In fact, the Supreme Court upheld the Kerala High Court verdict rejecting the EPFO petition in the pension case. Kerala High Court has ordered to pay pension according to employee’s full salary. In such a situation, now private sector employees will get more pension.
The Kerala High Court said in an order to the EPFO that employees who retire should get pension on the basis of their last salary. At present, pension is calculated based on the limit of basic salary of Rs 15,000 from EPFO.
EPFO challenged the Kerala High Court’s verdict in the Supreme Court. But the Supreme Court upheld the High Court’s verdict. Now that the change in the formula of pension will be seen and its direct benefit will be to private sector employees.
According to the rules of the EPFO, 12 percent of the basic income of the private employee was invested in the PF. At the same time, 12 per cent was also invested by the employer, out of which 8.33 per cent goes to the Employees’ Pension Scheme (EPS). Though the basic salary was more than 15,000 per month, the EPS share was limited to 8.33 percent. Now after the order of the Supreme Court, the pension will be paid according to the entire salary.
We tell you that if anyone’s salary is 50 thousand rupees per month then how much benefit will you get after the order of the court? In fact, under a particular formula, the amount of PF is deducted from salary and then the amount of pension for PF is determined.
Pension Formula 33 Years Job: (Year of Job + 2 / 70x Final Salary)
If someone’s salary is 50 thousand rupees a month then how much pension will it get from this formula? (Formula: Job 33 years + 2 = 35/70 x 50000 = 25000 rupees) However, it has given an example of a job of up to 33 years of the employee. That is, after the order of the court, the employee gets a pension of 25,000 rupees per month, whereas only Rs. 5180 was received before the order.
Pension Formula on 30 Years Job: (Year of Job + 2 / 70x Final Salary).
If someone’s salary is 50 thousand rupees a month then how much will he get from this rule? (Formula: 30 years of job + 2 = 32/70 x 50000 = 22,857 rupees) that means a pension of Rs 22,857 after the court order, whereas before the order 4525 rupees got pension only.
Pension Formula on 25 Years Job: (Year of Job + 2 / 70x Final Salary).
If someone’s salary is 50 thousand rupees a month then how much will he get from this rule? (Formula: 25 years + 2 = 27/70 x 50000 = Rs 19,225) after the court order, the employee gets a pension of Rs. 19,225 per month, whereas only Rs. 3425 was received before the order.
Pension Formula on 20 Years Job: (Year of Job + 2/70 x Final Salary).

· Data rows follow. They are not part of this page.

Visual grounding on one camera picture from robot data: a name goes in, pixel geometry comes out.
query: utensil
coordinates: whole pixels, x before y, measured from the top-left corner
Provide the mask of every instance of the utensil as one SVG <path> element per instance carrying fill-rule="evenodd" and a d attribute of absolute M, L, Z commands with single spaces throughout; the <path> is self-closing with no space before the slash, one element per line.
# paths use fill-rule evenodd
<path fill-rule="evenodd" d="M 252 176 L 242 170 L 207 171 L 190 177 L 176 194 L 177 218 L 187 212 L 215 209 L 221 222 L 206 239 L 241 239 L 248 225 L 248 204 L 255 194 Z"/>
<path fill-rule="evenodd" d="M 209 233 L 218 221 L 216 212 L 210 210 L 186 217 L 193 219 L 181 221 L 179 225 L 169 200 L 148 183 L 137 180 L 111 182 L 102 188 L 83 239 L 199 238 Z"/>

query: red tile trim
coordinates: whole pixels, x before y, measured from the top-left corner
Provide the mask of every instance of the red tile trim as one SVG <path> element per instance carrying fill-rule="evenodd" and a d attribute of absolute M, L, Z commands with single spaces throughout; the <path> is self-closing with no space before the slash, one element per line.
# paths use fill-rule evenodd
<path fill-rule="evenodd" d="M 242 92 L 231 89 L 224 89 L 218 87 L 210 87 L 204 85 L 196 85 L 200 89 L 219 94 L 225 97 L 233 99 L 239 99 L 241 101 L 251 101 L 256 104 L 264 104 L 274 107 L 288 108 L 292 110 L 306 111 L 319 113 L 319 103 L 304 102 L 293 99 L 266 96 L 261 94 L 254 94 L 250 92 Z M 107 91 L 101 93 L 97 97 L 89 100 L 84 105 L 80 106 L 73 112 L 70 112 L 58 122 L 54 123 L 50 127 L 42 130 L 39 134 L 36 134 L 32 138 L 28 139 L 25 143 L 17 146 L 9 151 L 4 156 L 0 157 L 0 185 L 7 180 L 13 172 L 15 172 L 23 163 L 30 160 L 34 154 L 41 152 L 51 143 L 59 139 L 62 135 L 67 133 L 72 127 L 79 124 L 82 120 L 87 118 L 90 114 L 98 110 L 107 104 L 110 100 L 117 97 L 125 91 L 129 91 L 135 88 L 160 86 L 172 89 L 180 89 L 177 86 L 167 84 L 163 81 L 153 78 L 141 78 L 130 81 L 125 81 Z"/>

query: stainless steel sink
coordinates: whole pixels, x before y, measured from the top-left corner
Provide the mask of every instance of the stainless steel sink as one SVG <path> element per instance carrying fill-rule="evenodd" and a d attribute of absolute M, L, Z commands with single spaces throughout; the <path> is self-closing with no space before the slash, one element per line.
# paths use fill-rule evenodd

If someone’s salary is 50 thousand rupees a month then how much will he get from this rule? (Formula: Job 20 years + 2 = 22/70 x 50000 = 14,285 rupees). That is, after the order of the court, 14,285 rupees pension will be received every month, whereas only 2100 rupees could get the pension before the order.

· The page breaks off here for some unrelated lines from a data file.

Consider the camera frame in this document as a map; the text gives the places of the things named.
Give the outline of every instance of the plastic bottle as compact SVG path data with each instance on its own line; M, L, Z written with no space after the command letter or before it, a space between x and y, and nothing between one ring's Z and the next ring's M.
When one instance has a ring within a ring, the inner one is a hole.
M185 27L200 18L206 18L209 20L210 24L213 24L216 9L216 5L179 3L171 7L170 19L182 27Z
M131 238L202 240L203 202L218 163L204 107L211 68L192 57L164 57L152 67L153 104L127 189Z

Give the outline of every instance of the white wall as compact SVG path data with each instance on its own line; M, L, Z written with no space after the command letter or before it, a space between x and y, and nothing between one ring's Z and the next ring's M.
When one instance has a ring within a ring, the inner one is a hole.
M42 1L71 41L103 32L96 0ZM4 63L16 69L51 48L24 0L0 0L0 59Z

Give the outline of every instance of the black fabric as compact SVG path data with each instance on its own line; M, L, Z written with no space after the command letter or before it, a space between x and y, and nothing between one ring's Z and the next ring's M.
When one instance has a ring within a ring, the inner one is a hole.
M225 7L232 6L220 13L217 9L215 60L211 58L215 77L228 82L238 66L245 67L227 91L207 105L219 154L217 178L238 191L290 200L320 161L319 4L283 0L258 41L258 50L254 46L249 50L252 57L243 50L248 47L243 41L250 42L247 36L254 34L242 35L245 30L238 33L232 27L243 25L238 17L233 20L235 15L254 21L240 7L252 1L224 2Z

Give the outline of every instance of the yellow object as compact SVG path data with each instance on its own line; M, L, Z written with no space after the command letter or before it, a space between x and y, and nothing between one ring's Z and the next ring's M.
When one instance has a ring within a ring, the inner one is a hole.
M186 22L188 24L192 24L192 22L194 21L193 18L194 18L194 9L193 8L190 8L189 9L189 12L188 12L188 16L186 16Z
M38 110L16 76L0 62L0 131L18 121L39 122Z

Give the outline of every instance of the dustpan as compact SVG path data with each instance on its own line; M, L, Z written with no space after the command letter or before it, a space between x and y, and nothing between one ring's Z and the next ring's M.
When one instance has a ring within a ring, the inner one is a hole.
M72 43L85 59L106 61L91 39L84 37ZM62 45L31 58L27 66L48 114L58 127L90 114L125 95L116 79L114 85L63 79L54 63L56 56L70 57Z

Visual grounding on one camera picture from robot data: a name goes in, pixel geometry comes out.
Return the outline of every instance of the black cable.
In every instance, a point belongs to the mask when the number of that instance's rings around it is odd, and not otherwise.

Now the question arises in your mind that if the employee with a salary of Rs 50,000 will get 25 thousand rupees every month in the pension, then where will the money come from? According to the information so far, now 12 percent of the entire salary will be deducted for PF, which will increase the amount of investment for the pension. According to the new rules, the employee will have to complete the services in the private sector for a minimum of 10 years to take advantage of the pension.
For example, an employee’s salary is 50 thousand rupees, and according to the new rule, 12 percent of his salary ie 6 thousand rupees will be deducted for the EPFO every month, and The same amount will be deposited in the provident fund account of the employee every month from the employer.
The Central Government started Employee Pension Scheme (EPS) in 1995. Under this, the company put 8.33 per cent of basic salary of employees up to 6,500 (maximum Rs 541 per month) in the pension scheme. But on September 1, 2014, EPFO changed it to 8.33 per cent of the basic salary of 15,000 (maximum Rs 1,250 per month).